_YOUR INSTRUCTIONS_
What is needed here is each entry reproduced exactly, without its pictures.

(THE DATA)

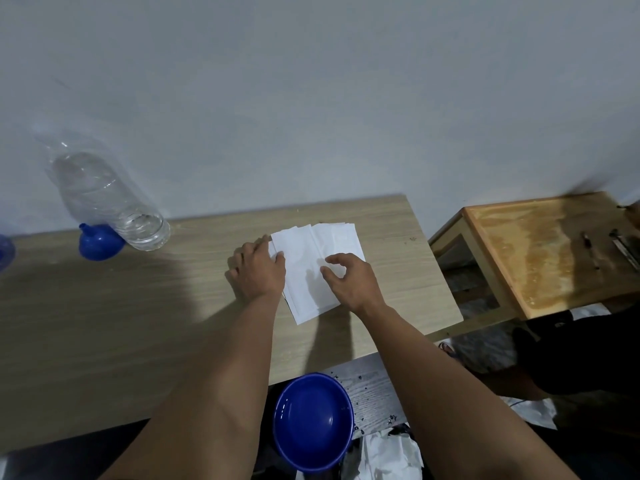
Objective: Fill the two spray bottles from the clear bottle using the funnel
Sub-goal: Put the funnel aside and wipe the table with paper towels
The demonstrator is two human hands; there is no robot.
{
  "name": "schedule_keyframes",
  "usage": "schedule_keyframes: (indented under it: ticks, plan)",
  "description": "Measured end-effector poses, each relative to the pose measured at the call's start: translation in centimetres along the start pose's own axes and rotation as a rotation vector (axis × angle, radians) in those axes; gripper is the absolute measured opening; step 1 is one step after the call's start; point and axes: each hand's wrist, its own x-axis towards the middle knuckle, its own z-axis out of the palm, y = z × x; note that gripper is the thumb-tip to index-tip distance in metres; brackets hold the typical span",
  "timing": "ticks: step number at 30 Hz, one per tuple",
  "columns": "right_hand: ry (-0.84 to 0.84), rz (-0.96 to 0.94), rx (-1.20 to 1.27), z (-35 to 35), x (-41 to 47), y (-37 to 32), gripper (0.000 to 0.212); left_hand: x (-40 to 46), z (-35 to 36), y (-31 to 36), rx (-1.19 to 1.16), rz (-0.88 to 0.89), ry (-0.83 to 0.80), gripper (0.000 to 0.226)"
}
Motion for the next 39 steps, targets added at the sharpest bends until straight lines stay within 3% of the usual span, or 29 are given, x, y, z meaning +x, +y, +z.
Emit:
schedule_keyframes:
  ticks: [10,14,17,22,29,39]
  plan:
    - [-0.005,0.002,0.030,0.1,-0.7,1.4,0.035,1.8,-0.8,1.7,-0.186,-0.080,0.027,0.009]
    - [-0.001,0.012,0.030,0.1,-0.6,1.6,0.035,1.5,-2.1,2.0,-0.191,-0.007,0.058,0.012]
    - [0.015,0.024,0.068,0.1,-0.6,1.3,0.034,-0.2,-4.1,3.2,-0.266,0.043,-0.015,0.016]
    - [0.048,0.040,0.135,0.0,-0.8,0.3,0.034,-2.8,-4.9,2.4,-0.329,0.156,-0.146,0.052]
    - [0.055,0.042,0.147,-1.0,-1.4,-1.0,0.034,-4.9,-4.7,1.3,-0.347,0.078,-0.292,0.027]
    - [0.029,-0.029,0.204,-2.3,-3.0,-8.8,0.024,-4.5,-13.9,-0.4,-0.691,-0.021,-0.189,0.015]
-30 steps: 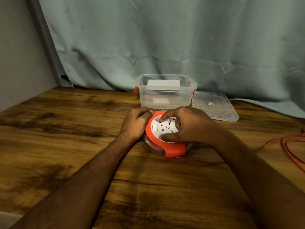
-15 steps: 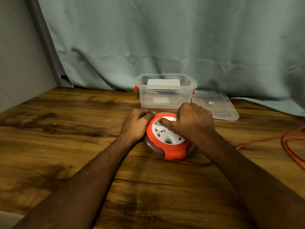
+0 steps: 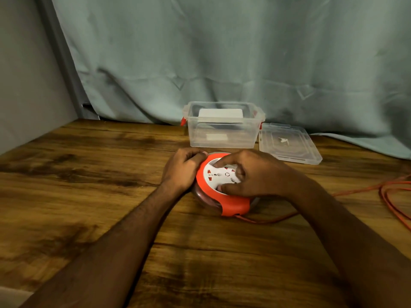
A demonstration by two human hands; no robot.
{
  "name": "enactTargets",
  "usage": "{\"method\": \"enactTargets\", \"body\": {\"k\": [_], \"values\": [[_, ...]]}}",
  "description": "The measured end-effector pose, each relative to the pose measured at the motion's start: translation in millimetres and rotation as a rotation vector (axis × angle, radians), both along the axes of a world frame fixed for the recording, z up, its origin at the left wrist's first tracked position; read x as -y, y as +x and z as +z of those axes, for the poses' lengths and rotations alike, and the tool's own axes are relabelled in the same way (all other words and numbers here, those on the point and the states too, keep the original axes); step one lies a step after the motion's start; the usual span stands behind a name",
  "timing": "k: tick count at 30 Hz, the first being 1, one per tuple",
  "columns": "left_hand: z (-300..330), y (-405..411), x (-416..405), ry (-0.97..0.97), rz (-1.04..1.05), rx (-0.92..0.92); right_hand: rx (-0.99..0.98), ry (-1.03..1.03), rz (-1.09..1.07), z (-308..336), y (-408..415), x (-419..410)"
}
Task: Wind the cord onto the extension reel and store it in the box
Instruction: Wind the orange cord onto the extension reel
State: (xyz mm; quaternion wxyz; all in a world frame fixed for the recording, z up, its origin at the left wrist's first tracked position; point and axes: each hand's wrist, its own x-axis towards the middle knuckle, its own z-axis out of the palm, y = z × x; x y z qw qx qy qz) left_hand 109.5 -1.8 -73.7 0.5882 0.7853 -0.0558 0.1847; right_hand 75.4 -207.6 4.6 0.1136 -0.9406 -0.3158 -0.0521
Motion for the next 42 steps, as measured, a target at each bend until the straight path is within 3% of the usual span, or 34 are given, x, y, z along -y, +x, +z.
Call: {"method": "enactTargets", "body": {"k": [6, 12, 29, 32, 38, 42], "values": [[1.0, -0.6, 1.0, -0.009, 0.010, -0.022, 0.125, 0.030, -0.094, -6.8, -1.0, -4.6], [-0.1, 0.0, 0.2, -0.012, 0.017, -0.032, 0.264, 0.072, -0.325, -18.4, 1.7, -20.9], [-2.4, 1.2, 1.6, 0.071, 0.049, -0.074, 0.282, 0.099, -0.500, -13.9, -7.4, -20.5], [-1.3, -0.3, 2.5, 0.072, 0.047, -0.079, 0.285, 0.080, -0.444, -10.8, -2.6, -15.9], [-0.6, 0.4, 1.4, 0.085, 0.030, -0.064, 0.166, 0.055, -0.076, -2.2, -2.7, -5.2], [-3.2, 2.5, 0.4, 0.071, 0.046, -0.035, 0.186, 0.016, -0.003, -4.3, -2.4, -3.7]]}}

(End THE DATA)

_ANSWER BOX_
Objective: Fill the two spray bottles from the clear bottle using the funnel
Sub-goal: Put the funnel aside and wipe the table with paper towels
The demonstrator is two human hands; there is no robot.
{
  "name": "schedule_keyframes",
  "usage": "schedule_keyframes: (indented under it: ticks, plan)",
  "description": "Measured end-effector poses, each relative to the pose measured at the call's start: translation in centimetres along the start pose's own axes and rotation as a rotation vector (axis × angle, radians) in those axes; gripper is the absolute measured opening; step 1 is one step after the call's start; point and axes: each hand's wrist, its own x-axis towards the middle knuckle, its own z-axis out of the palm, y = z × x; note that gripper is the thumb-tip to index-tip distance in metres; brackets hold the typical span",
  "timing": "ticks: step number at 30 Hz, one per tuple",
  "columns": "right_hand: ry (-0.84 to 0.84), rz (-0.96 to 0.94), rx (-1.20 to 1.27), z (-35 to 35), x (-41 to 47), y (-37 to 32), gripper (0.000 to 0.212); left_hand: x (-40 to 46), z (-35 to 36), y (-31 to 36), rx (-1.19 to 1.16), rz (-0.88 to 0.89), ry (-0.83 to 0.80), gripper (0.000 to 0.226)"
}
Motion for the next 39 steps, targets added at the sharpest bends until straight lines stay within 3% of the usual span, or 29 are given, x, y, z meaning +x, +y, +z.
Emit:
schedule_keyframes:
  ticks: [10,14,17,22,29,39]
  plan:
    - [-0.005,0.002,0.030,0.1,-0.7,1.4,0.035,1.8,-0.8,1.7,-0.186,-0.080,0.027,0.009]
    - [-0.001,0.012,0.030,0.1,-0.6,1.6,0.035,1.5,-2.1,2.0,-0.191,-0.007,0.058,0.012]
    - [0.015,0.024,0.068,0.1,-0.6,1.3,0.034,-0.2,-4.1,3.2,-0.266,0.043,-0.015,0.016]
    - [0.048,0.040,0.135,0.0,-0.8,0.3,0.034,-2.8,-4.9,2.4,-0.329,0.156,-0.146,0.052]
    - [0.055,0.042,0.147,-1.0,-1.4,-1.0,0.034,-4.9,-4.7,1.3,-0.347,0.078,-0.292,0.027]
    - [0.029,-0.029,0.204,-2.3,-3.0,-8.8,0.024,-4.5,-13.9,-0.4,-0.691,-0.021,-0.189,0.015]
-30 steps: 
-15 steps: 
+0 steps: 
A demonstration by two human hands; no robot.
{
  "name": "enactTargets",
  "usage": "{\"method\": \"enactTargets\", \"body\": {\"k\": [_], \"values\": [[_, ...]]}}",
  "description": "The measured end-effector pose, each relative to the pose measured at the motion's start: translation in millimetres and rotation as a rotation vector (axis × angle, radians), both along the axes of a world frame fixed for the recording, z up, its origin at the left wrist's first tracked position; read x as -y, y as +x and z as +z of those axes, for the poses' lengths and rotations alike, and the tool's own axes are relabelled in the same way (all other words and numbers here, those on the point and the states too, keep the original axes); step one lies a step after the motion's start; the usual span stands behind a name",
  "timing": "k: tick count at 30 Hz, the first being 1, one per tuple",
  "columns": "left_hand: z (-300..330), y (-405..411), x (-416..405), ry (-0.97..0.97), rz (-1.04..1.05), rx (-0.92..0.92); right_hand: rx (-0.99..0.98), ry (-1.03..1.03), rz (-1.09..1.07), z (-308..336), y (-408..415), x (-419..410)"
}
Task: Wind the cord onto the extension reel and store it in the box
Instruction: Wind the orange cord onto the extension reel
State: (xyz mm; quaternion wxyz; all in a world frame fixed for the recording, z up, its origin at the left wrist's first tracked position; point and axes: each hand's wrist, its own x-axis towards the middle knuckle, its own z-axis out of the palm, y = z × x; x y z qw qx qy qz) left_hand 109.5 -1.8 -73.7 0.5882 0.7853 -0.0558 0.1847; right_hand 75.4 -207.6 4.6 0.1136 -0.9406 -0.3158 -0.0521
Motion for the next 42 steps, as measured, a target at each bend until the straight path is within 3% of the usual span, or 34 are given, x, y, z along -y, +x, +z.
Call: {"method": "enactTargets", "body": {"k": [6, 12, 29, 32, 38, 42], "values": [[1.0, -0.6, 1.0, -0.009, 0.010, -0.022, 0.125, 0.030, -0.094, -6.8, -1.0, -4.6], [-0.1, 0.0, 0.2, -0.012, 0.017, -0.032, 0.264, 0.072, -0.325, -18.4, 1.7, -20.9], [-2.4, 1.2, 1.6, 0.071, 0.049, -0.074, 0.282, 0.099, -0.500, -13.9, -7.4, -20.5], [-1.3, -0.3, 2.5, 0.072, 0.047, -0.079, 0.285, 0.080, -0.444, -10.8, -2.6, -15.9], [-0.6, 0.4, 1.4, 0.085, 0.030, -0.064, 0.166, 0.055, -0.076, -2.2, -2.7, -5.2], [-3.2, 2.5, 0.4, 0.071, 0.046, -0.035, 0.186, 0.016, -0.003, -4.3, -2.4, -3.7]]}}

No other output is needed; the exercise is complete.